From an old website, Alien in Montreal
I generally pass by Grumpys Bar, as I always think it looks too suspicious to be cool – dark, hidden away underground, and with a ridiculous name. But, today I decide to try my luck as I wander by. It is snowing, and this is all the excuse I need.
My first reaction is to run, but I've been spotted by the barmaid who has risen and is floating towards the centre of the bar. I'm sucked in and walk up to her.
I dither about what to buy, having only $14 in my pocket, and so scan the pumps (which are on the wrong side of the counter, if you know what I mean), and fill the silence with 'uuummm's and 'aaaahhh's.
I settle on a Keith's for $6 and take one of the myriad of unclaimed barstools at the end of the bar.
Gangster hip-hop is playing loudly.
The barmaid brings me some peanuts and then returns to the other end of the bar, as far from me as is possible.
I fiddle with my fingers and then get out my notebook to look busy. After I've written a few headings and dates the barmaid appears with peanuts and a smile, breaking open the smalltalk.
'Terrible weather.' She hazards.
'Yes, but not too cold.' I say.
Silence for a few moments, and then we start to talk properly about life as an ex-pat in Canada (She's Irish), working, holidays, home-towns and so on.
I order another pint, of Ale Quebecoise this time, for $5 a shot.
Still no one comes in and we watch Coronation Street on the big sports screen. I have another pint after establishing that they accept interac.
Now I know that I should have left after two pints, but there's a snowstorm outside now, and I'm warm and beginning to drunken nicely.
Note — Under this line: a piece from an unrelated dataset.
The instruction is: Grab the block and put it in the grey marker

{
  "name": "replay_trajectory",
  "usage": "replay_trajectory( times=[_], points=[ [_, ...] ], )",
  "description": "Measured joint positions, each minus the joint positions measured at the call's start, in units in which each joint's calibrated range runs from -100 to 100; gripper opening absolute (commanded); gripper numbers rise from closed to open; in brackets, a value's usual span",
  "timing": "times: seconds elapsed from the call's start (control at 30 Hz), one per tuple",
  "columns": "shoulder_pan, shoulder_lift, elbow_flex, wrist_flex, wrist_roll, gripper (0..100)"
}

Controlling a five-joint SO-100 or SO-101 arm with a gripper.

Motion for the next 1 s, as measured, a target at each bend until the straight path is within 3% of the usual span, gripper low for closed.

I say to the barmaid, 'I should really go.'
I'm waiting for her to say, 'Gosh no, stay a while longer, drink more!' I would then be able to blame her for my prolonged stay. But she's clever and says nothing. I order another pint and take the blame upon my own shoulders.
When the phone rings she waits a while before picking it up, even though it's at her elbow. This is because the phone is near the TV, and so to pick it up instantly implies that you're leaning on the bar, watching TV, which she is, of course.
Now that is clever, I think.
So I learn that they have live bands on most of the week, but not Saturdays. These bands range from jazz and bluegrass to cum-by-ar strumming. There is also an ominous sounding 'open mic' night on Tuesdays.
I stagger off to the toilet and stare at the graffiti. You can often learn a lot about the absent clientele of a pub by its bathroom graffiti.
There isn't much.
There is a symbol that looks like a pound sign (£) with the top of it chopped off. It's also a bit like 'su' in Japanese Hiragana, or 'ra' in Indian Devangari script.
Both seem equally unlikely.
There is also the cryptic slogan 'zorazorazora', which I suppose could be magical, or could be an ode to a Joe Millionaire girl (link: http://www.hindrances.com/sc/09.html).
I leave, none the wiser, and order another pint that I know I can't afford.
Other people finally arrive and settle at the other end of the bar, with the barmaid. It would be easy to feel paranoid now, as they laugh and shout and point in your direction. But I know that they're looking at the TV, or window, and I also know that I'm drunk.
I pay with VISA and struggle to work out the tip. The fresh air is good, a few minutes later.